The book has attracted quite a lot of controversy in Australia, mostly in academic circles, but occasionally this rears its head in the mainstream media (for example, the issue of the Drake-Brockmans demanding DNA testing to prove Morgan is not descended from their ancestors). The idea of the 'truthfulness' of the book is largely a question of genre more than anything else: is it an autobiography or a non-fiction novel? 'My Place' raises a lot of questions about how we define these categories, and about the nature of history and memory work.
People might be interested to know that the book also attracted a considerable amount of backlash from the Aboriginal community itself: she is often criticised for asserting an Aboriginal identity that, by her own admission, she did not grow up with. Unaware of her Indigenous origins for most of her youth, she claims her Aboriginality without ever having lived with what it really meant to be Aboriginal in the 1950s-70s. Because she has fairer skin than the stereotypical Aboriginal person, she had the luxury of pretending to be of a different nationality - an option simply not available to many Indigenous Australians - and was thus not subjected to the same level of prejudice which she might otherwise have been.

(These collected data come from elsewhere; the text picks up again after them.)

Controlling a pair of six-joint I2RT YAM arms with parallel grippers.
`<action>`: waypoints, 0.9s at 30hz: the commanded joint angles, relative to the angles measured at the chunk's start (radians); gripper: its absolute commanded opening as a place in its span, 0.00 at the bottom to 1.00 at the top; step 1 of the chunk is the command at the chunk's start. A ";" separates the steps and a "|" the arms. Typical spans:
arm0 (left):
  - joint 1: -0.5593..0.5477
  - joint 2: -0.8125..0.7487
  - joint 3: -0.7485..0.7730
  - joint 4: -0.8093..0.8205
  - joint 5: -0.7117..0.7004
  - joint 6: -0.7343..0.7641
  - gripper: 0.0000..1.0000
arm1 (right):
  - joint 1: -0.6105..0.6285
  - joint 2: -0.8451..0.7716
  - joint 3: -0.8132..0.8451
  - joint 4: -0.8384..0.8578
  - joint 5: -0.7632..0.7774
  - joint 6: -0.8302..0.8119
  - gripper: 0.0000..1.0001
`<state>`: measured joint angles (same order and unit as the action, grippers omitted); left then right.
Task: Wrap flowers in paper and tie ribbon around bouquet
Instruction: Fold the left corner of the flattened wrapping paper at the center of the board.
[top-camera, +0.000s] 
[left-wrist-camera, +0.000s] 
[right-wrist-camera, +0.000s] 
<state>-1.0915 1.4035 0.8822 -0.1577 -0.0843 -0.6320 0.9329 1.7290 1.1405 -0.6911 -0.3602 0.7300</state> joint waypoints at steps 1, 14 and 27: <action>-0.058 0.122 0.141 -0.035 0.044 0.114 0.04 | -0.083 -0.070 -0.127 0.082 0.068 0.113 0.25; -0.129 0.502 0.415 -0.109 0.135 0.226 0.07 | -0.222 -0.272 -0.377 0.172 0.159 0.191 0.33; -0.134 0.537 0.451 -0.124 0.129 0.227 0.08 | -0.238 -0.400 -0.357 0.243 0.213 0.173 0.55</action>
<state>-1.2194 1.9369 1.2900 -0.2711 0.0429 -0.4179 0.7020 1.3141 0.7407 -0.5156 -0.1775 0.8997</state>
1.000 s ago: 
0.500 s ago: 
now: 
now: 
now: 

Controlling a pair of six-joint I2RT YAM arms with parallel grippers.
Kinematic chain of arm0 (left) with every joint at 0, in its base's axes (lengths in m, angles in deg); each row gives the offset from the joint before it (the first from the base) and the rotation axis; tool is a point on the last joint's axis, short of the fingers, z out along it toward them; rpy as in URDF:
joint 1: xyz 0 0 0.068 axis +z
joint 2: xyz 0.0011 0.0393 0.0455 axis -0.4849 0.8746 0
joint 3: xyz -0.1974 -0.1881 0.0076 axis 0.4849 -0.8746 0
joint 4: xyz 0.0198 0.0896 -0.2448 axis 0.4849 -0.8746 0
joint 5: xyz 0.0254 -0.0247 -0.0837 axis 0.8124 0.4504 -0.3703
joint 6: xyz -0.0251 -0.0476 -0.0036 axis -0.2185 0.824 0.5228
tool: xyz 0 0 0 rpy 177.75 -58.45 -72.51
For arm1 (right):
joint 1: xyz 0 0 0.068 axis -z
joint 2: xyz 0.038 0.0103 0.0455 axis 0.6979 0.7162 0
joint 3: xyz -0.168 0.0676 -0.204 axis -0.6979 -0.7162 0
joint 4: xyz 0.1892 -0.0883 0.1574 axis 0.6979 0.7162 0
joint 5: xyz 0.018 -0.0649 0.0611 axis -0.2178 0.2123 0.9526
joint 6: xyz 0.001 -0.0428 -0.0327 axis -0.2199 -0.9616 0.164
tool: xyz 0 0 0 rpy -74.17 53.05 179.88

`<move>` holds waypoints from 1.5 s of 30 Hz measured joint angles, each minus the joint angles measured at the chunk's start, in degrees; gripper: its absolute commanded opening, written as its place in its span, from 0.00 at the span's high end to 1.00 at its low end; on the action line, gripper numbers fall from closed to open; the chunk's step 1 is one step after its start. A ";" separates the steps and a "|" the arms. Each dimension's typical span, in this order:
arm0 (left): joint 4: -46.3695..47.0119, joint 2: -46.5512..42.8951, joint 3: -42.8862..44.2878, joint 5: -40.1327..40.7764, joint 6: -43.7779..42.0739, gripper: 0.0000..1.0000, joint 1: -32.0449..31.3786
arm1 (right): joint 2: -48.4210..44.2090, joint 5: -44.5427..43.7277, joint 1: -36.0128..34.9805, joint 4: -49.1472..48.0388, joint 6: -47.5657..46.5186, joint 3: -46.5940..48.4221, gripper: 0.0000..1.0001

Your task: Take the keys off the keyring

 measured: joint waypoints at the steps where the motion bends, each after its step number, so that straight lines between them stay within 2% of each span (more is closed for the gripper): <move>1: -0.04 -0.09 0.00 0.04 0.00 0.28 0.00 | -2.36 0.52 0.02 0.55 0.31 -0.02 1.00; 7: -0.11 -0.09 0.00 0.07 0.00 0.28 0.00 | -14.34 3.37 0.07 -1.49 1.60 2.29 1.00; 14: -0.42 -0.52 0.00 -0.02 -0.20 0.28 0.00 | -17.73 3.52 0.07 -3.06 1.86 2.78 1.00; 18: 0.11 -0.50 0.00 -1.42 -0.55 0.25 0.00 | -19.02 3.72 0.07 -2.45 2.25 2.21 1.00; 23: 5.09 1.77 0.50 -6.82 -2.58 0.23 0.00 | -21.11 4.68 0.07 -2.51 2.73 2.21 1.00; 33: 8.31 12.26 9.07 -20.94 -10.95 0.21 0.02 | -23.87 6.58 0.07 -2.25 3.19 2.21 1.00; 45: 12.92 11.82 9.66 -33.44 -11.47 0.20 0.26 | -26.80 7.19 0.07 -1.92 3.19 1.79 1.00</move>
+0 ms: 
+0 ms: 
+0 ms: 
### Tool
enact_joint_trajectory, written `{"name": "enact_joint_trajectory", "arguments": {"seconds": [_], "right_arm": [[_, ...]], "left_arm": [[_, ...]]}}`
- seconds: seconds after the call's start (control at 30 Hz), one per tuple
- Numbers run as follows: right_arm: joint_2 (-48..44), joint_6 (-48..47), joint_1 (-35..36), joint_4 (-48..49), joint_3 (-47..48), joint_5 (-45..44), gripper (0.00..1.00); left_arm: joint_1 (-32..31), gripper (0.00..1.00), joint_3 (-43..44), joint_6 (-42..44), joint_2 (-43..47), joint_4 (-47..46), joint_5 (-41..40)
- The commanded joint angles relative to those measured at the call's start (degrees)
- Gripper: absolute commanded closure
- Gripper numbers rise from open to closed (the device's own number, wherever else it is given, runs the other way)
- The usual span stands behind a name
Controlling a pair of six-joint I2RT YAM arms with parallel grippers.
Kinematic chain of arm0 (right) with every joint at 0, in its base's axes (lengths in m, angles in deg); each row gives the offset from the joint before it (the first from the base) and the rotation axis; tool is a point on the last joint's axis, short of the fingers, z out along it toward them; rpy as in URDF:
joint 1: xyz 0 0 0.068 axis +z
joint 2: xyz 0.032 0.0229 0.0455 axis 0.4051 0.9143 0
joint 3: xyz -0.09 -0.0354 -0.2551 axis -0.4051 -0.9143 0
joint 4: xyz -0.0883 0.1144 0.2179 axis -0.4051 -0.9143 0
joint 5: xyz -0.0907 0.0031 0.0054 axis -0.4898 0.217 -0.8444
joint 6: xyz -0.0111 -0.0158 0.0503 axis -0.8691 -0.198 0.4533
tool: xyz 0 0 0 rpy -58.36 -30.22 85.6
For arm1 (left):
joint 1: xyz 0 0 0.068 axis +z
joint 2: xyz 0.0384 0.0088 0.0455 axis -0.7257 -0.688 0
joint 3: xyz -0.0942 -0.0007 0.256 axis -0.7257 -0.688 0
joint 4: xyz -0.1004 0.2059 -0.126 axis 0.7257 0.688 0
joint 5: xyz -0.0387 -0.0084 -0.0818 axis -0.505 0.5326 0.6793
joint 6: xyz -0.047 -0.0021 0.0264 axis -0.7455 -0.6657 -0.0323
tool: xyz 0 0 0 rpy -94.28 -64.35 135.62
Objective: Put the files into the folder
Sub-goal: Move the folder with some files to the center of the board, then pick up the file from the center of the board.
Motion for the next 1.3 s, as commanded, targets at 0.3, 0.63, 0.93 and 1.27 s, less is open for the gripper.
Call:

If you're interested in Australian history and Aboriginal issues you should probably read Sally Morgan's 'My Place', not because it's good writing, but because it has certainly been a landmark in the recent history of Australian literature. However, I also suggest trying to lay your hands on some of the material which critiques Morgan's work in order to gain a more balanced perspective of Indigenous Australia. Alternatively, for an all-round better account of what is now known as the Stolen Generation, try Doris Pilkington's 'Rabbit Proof Fence', or the film by the same name. If read with a critical mind, 'My Place' is worthy of a look, but it is highly problematic taken at face value.